Top Ten Things You Should Never Say to a Student
10. Well they let me out of prison last week, so I guess I’m qualified to talk to you about judicial law.
9. If you don’t stop throwing things in my class, I’m going to throw you out the window of the fifth floor.
8. How would you like it, if I chewed gum and left it under your books and papers?
7. Mr. Henry got so wasted last friday night, wanna see the pictures?
6. Ok guys, I don’t feel like teaching today... why don’t you teach me.
5. What chapter in the book are we on again?
4. So whatever you do, make sure you don’t accidently mix these two chemicals together, if you do, you’ll actually blow up the school.... $*#&%! (emphatic expletive)
3. So, let me tell you guys about my hot date with Bobby’s mother last night.
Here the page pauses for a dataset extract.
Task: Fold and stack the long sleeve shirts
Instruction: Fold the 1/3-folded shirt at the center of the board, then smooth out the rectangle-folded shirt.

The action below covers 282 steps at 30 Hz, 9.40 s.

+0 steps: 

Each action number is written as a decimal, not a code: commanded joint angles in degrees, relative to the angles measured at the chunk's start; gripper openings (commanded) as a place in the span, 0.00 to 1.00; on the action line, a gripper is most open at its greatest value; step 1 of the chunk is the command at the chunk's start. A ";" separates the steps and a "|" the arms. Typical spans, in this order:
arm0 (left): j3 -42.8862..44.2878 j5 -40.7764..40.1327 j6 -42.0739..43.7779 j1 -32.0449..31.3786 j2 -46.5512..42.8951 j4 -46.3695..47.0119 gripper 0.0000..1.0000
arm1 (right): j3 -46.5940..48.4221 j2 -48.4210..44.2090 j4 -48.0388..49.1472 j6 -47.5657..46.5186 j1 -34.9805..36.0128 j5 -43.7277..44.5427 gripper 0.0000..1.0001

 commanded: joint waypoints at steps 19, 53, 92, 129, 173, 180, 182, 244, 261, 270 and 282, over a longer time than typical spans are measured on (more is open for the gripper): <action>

2. ... grumbling... You think you can cut my salary, and get away with it.... I’ll show them.... I’ll show them all... if I were you kid, I’d call in sick tomorrow.
1. Here’s a list of the common unsanitary elements you will find in cafeterias all over the world: salmonella, ebola virus, e-coli, not to mention the occasional finger being chopped off due to kitchen mishaps *Bell ring* Ok, class dismissed, enjoy lunch hour.
*Quick Disclaimer* Alright these are supposed to be fun, much like my original Top Ten list of things never to say to a Homesick Camper, and of course David Letterman / Johnny Carson's original top ten lists. I hope you enjoy them, along with the satirical humor.